INSTRUCTIONS FOR THE TASK:
Reprint all entries without any alteration.

──────── RECORDS TO PROCESS

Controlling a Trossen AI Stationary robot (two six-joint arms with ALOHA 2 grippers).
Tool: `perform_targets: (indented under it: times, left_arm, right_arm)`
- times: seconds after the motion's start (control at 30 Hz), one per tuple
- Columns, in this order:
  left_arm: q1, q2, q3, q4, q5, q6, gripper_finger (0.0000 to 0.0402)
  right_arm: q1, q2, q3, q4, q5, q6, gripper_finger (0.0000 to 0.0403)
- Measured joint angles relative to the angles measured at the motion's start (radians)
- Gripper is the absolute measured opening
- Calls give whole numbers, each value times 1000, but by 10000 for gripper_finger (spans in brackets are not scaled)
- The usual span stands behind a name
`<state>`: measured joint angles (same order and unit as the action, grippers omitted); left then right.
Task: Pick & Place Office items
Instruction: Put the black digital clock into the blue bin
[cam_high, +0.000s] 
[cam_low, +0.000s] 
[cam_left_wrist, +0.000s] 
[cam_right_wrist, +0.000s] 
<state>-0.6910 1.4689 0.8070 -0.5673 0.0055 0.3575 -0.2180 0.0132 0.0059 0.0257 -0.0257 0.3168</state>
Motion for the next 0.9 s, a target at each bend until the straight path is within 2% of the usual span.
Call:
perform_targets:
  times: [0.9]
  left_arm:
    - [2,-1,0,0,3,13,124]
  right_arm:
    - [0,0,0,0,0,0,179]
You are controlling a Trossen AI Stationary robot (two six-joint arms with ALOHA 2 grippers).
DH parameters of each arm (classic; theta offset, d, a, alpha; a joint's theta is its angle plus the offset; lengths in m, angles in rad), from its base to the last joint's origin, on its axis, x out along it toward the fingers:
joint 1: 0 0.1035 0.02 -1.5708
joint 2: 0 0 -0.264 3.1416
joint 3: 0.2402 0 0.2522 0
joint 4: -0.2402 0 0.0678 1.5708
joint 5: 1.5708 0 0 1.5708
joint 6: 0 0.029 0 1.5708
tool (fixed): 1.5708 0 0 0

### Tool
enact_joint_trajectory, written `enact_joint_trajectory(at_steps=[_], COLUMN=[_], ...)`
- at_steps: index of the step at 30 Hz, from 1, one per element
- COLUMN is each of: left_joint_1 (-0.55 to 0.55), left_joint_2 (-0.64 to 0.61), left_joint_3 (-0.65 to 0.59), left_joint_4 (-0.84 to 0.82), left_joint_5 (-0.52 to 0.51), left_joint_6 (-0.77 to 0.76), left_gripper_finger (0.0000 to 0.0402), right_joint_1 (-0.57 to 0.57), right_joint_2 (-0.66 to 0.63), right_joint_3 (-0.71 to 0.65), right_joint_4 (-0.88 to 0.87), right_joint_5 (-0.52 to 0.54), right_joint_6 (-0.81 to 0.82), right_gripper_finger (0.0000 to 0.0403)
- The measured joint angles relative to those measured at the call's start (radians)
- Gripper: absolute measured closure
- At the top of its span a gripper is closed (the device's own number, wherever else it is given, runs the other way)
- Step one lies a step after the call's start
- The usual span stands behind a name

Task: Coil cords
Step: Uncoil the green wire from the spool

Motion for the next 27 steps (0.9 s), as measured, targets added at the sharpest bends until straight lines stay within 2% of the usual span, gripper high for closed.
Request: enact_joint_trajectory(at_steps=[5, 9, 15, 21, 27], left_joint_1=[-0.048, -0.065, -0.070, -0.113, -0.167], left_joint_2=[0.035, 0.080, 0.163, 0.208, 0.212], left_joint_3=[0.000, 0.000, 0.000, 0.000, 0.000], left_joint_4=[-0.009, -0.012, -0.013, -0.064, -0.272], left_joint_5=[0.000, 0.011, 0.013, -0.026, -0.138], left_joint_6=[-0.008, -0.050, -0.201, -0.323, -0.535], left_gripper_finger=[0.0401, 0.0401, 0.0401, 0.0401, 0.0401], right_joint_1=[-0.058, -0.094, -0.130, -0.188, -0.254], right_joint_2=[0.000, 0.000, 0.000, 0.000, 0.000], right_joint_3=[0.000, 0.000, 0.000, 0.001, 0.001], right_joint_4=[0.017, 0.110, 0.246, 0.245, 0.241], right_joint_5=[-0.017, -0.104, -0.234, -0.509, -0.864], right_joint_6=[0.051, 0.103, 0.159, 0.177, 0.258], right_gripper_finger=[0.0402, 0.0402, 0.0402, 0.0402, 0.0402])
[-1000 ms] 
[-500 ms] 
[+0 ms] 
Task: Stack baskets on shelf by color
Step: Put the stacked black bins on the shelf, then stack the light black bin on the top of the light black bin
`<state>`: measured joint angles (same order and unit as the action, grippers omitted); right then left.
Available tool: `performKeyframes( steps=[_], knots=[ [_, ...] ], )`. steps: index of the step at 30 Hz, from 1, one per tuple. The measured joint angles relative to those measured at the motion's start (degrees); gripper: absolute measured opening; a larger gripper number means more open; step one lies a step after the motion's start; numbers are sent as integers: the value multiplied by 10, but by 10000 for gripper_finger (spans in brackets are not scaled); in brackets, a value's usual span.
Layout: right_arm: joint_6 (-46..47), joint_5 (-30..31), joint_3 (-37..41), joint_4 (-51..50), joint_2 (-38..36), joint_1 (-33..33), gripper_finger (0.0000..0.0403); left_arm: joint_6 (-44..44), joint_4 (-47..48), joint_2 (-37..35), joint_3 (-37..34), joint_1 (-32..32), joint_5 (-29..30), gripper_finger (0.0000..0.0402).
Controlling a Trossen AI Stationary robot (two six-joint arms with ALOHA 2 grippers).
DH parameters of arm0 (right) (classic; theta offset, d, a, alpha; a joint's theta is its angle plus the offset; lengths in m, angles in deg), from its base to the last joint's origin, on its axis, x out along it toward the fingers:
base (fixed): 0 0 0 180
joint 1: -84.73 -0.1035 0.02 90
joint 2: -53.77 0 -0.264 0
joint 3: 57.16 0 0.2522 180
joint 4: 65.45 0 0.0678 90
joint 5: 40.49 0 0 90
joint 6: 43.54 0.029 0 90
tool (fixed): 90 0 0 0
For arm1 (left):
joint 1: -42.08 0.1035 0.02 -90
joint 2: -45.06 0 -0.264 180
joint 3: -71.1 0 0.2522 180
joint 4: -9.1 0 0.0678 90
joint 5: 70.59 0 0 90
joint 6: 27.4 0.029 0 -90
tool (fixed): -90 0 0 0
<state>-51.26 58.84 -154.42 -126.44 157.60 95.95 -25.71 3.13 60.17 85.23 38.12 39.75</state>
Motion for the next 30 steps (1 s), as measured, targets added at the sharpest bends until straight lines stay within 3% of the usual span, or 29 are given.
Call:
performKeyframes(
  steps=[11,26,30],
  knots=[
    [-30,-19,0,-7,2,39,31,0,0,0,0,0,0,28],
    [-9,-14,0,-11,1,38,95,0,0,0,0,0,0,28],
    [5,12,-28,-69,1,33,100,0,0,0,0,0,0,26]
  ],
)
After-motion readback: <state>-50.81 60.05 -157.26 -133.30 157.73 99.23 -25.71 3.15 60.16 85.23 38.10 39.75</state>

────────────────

RESULT:
Controlling a Trossen AI Stationary robot (two six-joint arms with ALOHA 2 grippers).
Tool: `perform_targets: (indented under it: times, left_arm, right_arm)`
- times: seconds after the motion's start (control at 30 Hz), one per tuple
- Columns, in this order:
  left_arm: q1, q2, q3, q4, q5, q6, gripper_finger (0.0000 to 0.0402)
  right_arm: q1, q2, q3, q4, q5, q6, gripper_finger (0.0000 to 0.0403)
- Measured joint angles relative to the angles measured at the motion's start (radians)
- Gripper is the absolute measured opening
- Calls give whole numbers, each value times 1000, but by 10000 for gripper_finger (spans in brackets are not scaled)
- The usual span stands behind a name
`<state>`: measured joint angles (same order and unit as the action, grippers omitted); left then right.
Task: Pick & Place Office items
Instruction: Put the black digital clock into the blue bin
[cam_high, +0.000s] 
[cam_low, +0.000s] 
[cam_left_wrist, +0.000s] 
[cam_right_wrist, +0.000s] 
<state>-0.6910 1.4689 0.8070 -0.5673 0.0055 0.3575 -0.2180 0.0132 0.0059 0.0257 -0.0257 0.3168</state>
Motion for the next 0.9 s, a target at each bend until the straight path is within 2% of the usual span.
Call:
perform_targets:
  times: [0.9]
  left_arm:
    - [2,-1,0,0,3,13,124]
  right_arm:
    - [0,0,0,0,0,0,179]
You are controlling a Trossen AI Stationary robot (two six-joint arms with ALOHA 2 grippers).
DH parameters of each arm (classic; theta offset, d, a, alpha; a joint's theta is its angle plus the offset; lengths in m, angles in rad), from its base to the last joint's origin, on its axis, x out along it toward the fingers:
joint 1: 0 0.1035 0.02 -1.5708
joint 2: 0 0 -0.264 3.1416
joint 3: 0.2402 0 0.2522 0
joint 4: -0.2402 0 0.0678 1.5708
joint 5: 1.5708 0 0 1.5708
joint 6: 0 0.029 0 1.5708
tool (fixed): 1.5708 0 0 0

### Tool
enact_joint_trajectory, written `enact_joint_trajectory(at_steps=[_], COLUMN=[_], ...)`
- at_steps: index of the step at 30 Hz, from 1, one per element
- COLUMN is each of: left_joint_1 (-0.55 to 0.55), left_joint_2 (-0.64 to 0.61), left_joint_3 (-0.65 to 0.59), left_joint_4 (-0.84 to 0.82), left_joint_5 (-0.52 to 0.51), left_joint_6 (-0.77 to 0.76), left_gripper_finger (0.0000 to 0.0402), right_joint_1 (-0.57 to 0.57), right_joint_2 (-0.66 to 0.63), right_joint_3 (-0.71 to 0.65), right_joint_4 (-0.88 to 0.87), right_joint_5 (-0.52 to 0.54), right_joint_6 (-0.81 to 0.82), right_gripper_finger (0.0000 to 0.0403)
- The measured joint angles relative to those measured at the call's start (radians)
- Gripper: absolute measured closure
- At the top of its span a gripper is closed (the device's own number, wherever else it is given, runs the other way)
- Step one lies a step after the call's start
- The usual span stands behind a name

Task: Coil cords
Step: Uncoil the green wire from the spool

Motion for the next 27 steps (0.9 s), as measured, targets added at the sharpest bends until straight lines stay within 2% of the usual span, gripper high for closed.
Request: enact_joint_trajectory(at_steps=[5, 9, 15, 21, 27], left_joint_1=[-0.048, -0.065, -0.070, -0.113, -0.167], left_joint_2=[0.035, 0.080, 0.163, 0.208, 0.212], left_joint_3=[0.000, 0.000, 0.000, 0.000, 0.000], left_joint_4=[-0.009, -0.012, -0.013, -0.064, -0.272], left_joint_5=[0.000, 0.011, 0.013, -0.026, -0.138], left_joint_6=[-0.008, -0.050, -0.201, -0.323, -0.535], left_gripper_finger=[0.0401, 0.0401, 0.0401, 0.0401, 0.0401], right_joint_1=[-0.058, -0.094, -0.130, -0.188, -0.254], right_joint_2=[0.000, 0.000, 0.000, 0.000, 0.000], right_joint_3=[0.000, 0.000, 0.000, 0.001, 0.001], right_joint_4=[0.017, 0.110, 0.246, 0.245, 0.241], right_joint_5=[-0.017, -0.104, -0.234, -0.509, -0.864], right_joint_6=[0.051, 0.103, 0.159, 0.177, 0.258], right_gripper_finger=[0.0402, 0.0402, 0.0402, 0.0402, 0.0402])
[-1000 ms] 
[-500 ms] 
[+0 ms] 
Task: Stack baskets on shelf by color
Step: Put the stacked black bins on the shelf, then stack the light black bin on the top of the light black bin
`<state>`: measured joint angles (same order and unit as the action, grippers omitted); right then left.
Available tool: `performKeyframes( steps=[_], knots=[ [_, ...] ], )`. steps: index of the step at 30 Hz, from 1, one per tuple. The measured joint angles relative to those measured at the motion's start (degrees); gripper: absolute measured opening; a larger gripper number means more open; step one lies a step after the motion's start; numbers are sent as integers: the value multiplied by 10, but by 10000 for gripper_finger (spans in brackets are not scaled); in brackets, a value's usual span.
Layout: right_arm: joint_6 (-46..47), joint_5 (-30..31), joint_3 (-37..41), joint_4 (-51..50), joint_2 (-38..36), joint_1 (-33..33), gripper_finger (0.0000..0.0403); left_arm: joint_6 (-44..44), joint_4 (-47..48), joint_2 (-37..35), joint_3 (-37..34), joint_1 (-32..32), joint_5 (-29..30), gripper_finger (0.0000..0.0402).
Controlling a Trossen AI Stationary robot (two six-joint arms with ALOHA 2 grippers).
DH parameters of arm0 (right) (classic; theta offset, d, a, alpha; a joint's theta is its angle plus the offset; lengths in m, angles in deg), from its base to the last joint's origin, on its axis, x out along it toward the fingers:
base (fixed): 0 0 0 180
joint 1: -84.73 -0.1035 0.02 90
joint 2: -53.77 0 -0.264 0
joint 3: 57.16 0 0.2522 180
joint 4: 65.45 0 0.0678 90
joint 5: 40.49 0 0 90
joint 6: 43.54 0.029 0 90
tool (fixed): 90 0 0 0
For arm1 (left):
joint 1: -42.08 0.1035 0.02 -90
joint 2: -45.06 0 -0.264 180
joint 3: -71.1 0 0.2522 180
joint 4: -9.1 0 0.0678 90
joint 5: 70.59 0 0 90
joint 6: 27.4 0.029 0 -90
tool (fixed): -90 0 0 0
<state>-51.26 58.84 -154.42 -126.44 157.60 95.95 -25.71 3.13 60.17 85.23 38.12 39.75</state>
Motion for the next 30 steps (1 s), as measured, targets added at the sharpest bends until straight lines stay within 3% of the usual span, or 29 are given.
Call:
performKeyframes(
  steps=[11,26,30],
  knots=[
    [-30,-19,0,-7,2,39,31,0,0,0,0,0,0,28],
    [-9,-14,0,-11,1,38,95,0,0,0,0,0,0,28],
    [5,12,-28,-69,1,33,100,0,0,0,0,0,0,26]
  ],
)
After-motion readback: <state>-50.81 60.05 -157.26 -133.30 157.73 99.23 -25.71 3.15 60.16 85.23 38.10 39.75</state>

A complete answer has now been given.